Have you achieved minimum inclusive teaching and learning standards in your organisation?

At the moment many institutions are working on defining what approach should be taken to inclusive teaching and learning and in doing so are benchmarking their existing practice. It’s more difficult to get started with this than you’d imagine because there are no agreed ways of working in HE which are considered to be standard. In schools differentiation and some kind of agreed learning plan* are fairly standard but this is not the case in UK HE organisations.

One of the problems you might encounter when embarking on this work is that the terms used to describe such exercises seem to have become mixed up. The terms base-level, baseline and benchmark seem to be used interchangeably so it’s worth considering what you mean by these ideas.

Benchmarking

Benchmarking is normally about comparing something to an existing standard or practice. You might benchmark how a department is responding to supporting disabled students by comparing what goes on in another department which is seen as being particularly successful in this regard. In businesses this is often done to compare performance against other companies who are more successful, to identify areas for improvement. In terms of inclusive teaching and learning we would be looking at practices which are seen as exemplary, such as ensuring that the majority of the materials you are going to use in a lecture are available for students to peruse 24-48 hours in advance. Or ensuring that your handouts are as accessible as possible – making sure that the print is legible using a recommended font type and size (such as those without serifs printed in at least 12 pt).

Base-level provision

Where we seem to have got confused in HE inclusion circles (in the UK at least) is with notions of base level support. This is probably because of the 1994 base-level document which was commissioned by HEFCE and HEFCW. If you’re not familiar with this publication I would recommend that you have a look at it because it really did pave the way for a lot of provision in the UK: some of the suggestions are still not implemented in some HEPs 25 years later.

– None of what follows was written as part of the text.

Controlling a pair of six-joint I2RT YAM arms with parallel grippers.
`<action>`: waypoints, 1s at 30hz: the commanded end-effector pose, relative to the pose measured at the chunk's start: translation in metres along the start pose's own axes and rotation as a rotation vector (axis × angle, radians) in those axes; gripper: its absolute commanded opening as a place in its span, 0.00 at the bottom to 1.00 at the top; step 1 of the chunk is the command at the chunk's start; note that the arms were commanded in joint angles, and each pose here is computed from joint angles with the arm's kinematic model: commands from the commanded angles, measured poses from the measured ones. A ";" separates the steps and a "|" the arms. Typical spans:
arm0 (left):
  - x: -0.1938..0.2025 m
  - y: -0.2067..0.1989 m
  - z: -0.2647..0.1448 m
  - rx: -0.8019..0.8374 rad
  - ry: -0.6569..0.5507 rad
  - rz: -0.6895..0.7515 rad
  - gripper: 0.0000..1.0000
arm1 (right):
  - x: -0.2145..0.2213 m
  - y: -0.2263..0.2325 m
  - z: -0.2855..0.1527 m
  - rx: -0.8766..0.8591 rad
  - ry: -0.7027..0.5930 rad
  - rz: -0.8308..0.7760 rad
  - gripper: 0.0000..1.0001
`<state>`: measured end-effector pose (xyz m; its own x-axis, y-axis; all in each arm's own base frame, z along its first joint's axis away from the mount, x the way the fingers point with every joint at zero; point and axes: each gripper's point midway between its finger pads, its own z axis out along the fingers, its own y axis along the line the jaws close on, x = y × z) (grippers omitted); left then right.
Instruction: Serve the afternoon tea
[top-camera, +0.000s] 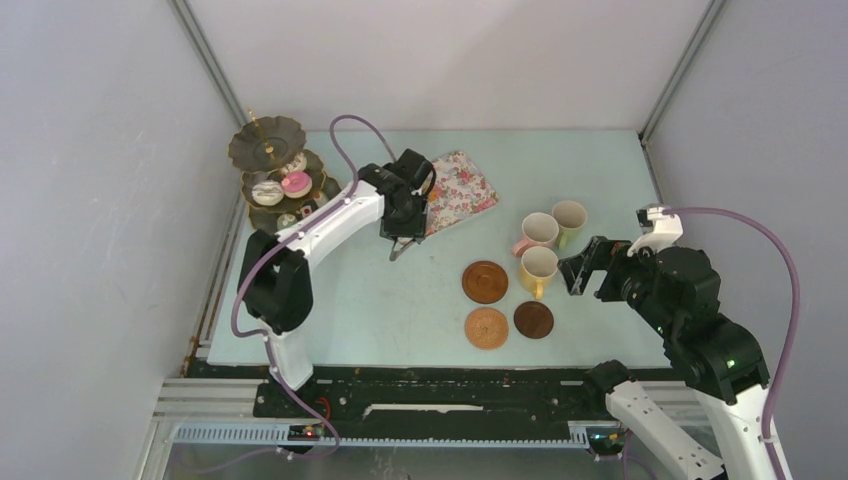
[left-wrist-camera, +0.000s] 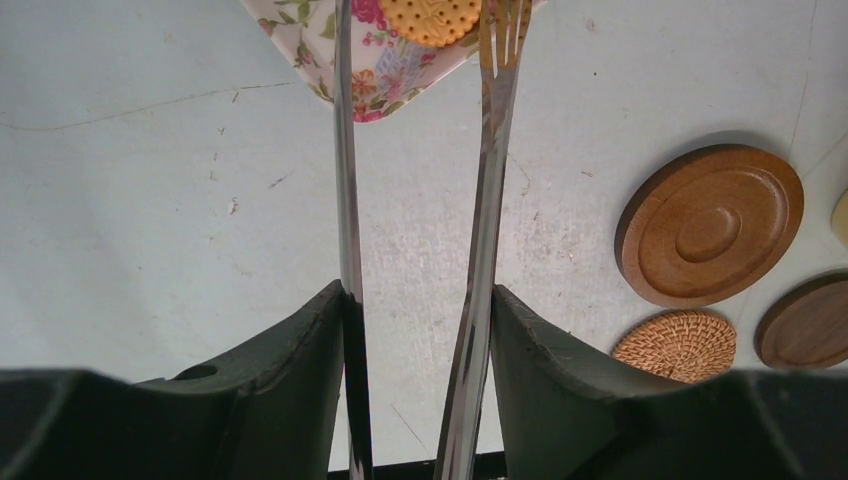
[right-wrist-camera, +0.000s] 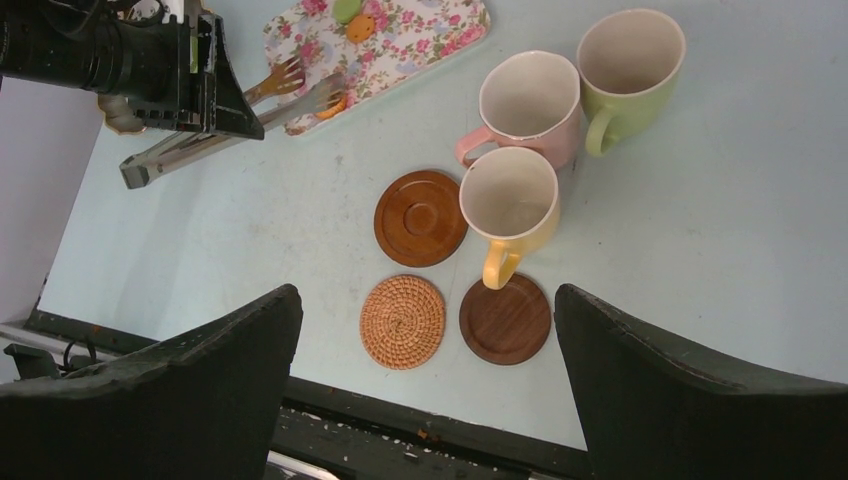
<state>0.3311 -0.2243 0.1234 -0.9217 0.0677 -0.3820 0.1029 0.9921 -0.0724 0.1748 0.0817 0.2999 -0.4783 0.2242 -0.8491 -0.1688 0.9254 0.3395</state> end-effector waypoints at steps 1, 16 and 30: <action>0.000 -0.011 0.001 0.013 -0.006 -0.012 0.55 | -0.005 0.001 0.004 -0.003 -0.015 -0.011 1.00; 0.014 -0.016 0.013 0.040 0.049 -0.058 0.54 | -0.007 -0.001 0.001 -0.002 -0.034 -0.034 1.00; 0.011 -0.006 0.012 0.073 0.078 -0.144 0.54 | -0.005 -0.002 0.002 -0.001 -0.027 -0.049 1.00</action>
<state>0.3216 -0.2312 0.0990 -0.9577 0.0002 -0.2877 0.0383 0.9912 -0.1268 0.1753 0.0792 0.2971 -0.4744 0.1944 -0.8586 -0.1785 0.9338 0.3100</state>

The foreward to this document is confusing to say the least: it says that they were intending to set out minimum standards and by doing that to set a benchmark for comparison. Perhaps the benchmark was very low at the time but the recommendations contained within are quite radical, even now.

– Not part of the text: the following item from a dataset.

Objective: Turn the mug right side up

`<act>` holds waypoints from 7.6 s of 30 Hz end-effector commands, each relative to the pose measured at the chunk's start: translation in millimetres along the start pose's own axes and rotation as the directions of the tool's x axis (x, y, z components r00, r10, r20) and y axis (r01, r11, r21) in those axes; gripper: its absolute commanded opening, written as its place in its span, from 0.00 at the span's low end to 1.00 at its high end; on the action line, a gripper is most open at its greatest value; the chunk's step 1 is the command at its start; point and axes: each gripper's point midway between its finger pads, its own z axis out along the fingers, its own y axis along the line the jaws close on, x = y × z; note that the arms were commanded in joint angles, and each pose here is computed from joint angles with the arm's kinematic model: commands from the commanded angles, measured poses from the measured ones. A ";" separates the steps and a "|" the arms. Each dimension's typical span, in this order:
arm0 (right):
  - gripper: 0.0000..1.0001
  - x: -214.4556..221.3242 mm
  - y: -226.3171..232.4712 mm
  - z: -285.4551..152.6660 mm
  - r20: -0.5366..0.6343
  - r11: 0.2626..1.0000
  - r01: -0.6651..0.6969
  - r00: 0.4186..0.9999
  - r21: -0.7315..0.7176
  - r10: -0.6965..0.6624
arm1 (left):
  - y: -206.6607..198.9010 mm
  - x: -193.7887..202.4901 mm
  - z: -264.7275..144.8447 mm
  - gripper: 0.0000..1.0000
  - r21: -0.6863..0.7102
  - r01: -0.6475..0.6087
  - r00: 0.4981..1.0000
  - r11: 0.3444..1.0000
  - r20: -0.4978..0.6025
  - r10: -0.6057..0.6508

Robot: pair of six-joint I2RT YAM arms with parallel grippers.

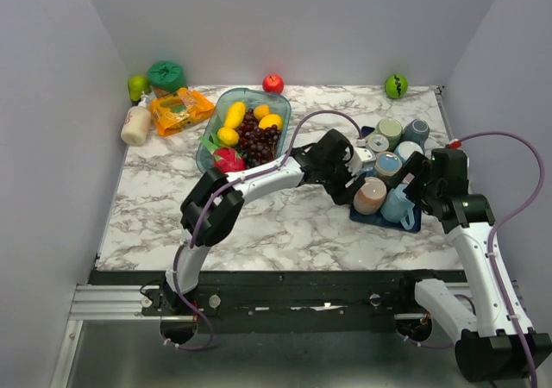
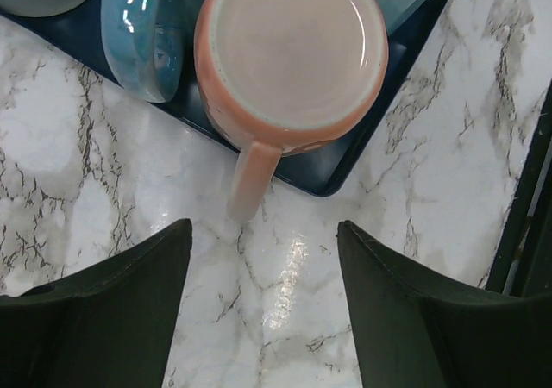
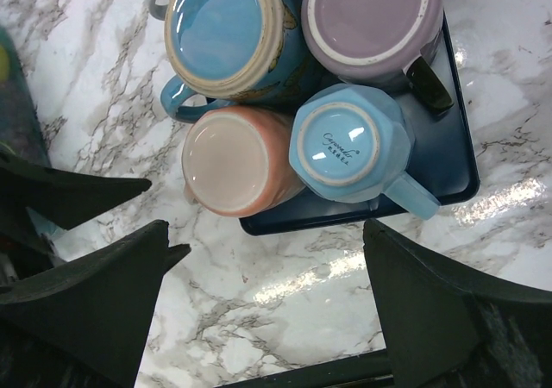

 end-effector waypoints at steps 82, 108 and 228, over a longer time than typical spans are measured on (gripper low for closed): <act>0.90 -75.3 261.5 -211.6 0.339 0.209 0.327 0.941 -0.922 0.021 | -81.8 -255.6 -367.7 0.00 0.582 0.213 0.409 0.785 0.676 -0.613; 0.27 -93.5 286.8 -196.2 0.183 0.160 0.157 0.970 -0.974 0.159 | -96.8 -247.4 -350.4 0.00 0.548 0.135 0.436 0.826 0.716 -0.546; 0.84 -66.6 138.6 -156.8 0.440 0.795 0.423 0.870 -0.435 -0.222 | -3.4 -74.5 -99.0 0.99 -0.118 -0.003 0.953 0.993 0.299 0.038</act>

The executive summary doesn’t really help to elucidate matters: it says that the provision outlined refers to the ‘minimum level of support that each HEI should provide.’ It then says that these provisions were not intended as statements of best practice because it was perceived that they could be improved on.

Well they were right about being able to use them as a benchmark against which to compare your practice at the time but would you want to benchmark against minimum standards? There is a possibility these confusions were being used as rhetorical devices as is often seen in policy documents: policies are interpretable in multiple ways. If you’re giving the benefit of the doubt to the policy writers they are intended so that localised implementation is afforded flexibility – the cynical amongst you would see them as a lack of understanding of a policy context.

Baseline

Somewhere along the journey base level seems to have got mixed up with baseline. Which is an exercise which many HEPs in the UK are engaged in currently. They are measuring the practice within academic departments to gain some kind of baseline measure of their provision so that they can show progress. The inclusive teaching, learning and assessment tool contained within these pages is an example of how you might go about that. With it I tried to create an iterative process because I was cautious of creating an exercise which is seen as imposing standards from on high (top down implementation). I also wanted to create some sort of continuous improvement process so that departments had room to develop provision and had ways in which to define their own subject specific good practice. Another way of doing this is to outline benchmarks which exist in the sector (they can be from across education) and ask departments to measure their own performance against these. In this way you are offering best practice which academic departments can aspire to.

Here’s some suggestions (with additional questions from me and from within the detail of the document) from the original base-level guidance which you could benchmark against.

Do you have a well-publicised system of outlining students’ learning support needs with target times for completion and a code of practice which outlines how these are circulated? How are these used by academic departments? Do all academic staff see them? Do they input into them?

Does your HEI provide services to reflect the agreed needs within these documents? Do learning support plans get implemented? Do they reflect existing academic practice? Are they reviewed sufficiently?

Is a member of senior management given an assigned role in the implementation of inclusive provision? Do they have a role in dealing with unresolved issues that might affect the organisation of academic provision?

The guidance is perhaps most famous (can policy guidance be famous?) within the UK HE sector for outlining ‘minimum’ levels of staffing. Does your institution provide the following dedicated disability officer staffing levels?

Size of institution (students) Full time equivalent posts
Up to 3,000 0.5
5,000 1.0
10,000 2.0
15,000 3.0
20,000 4.0

* I make a distinction here with learning contracts which are prevalent in HE because they are usually a static statement of support needs rather than a reviewable document which tracks progress against learning targets.  Also, teaching staff very rarely have any input into them, unlike learning plans in schools.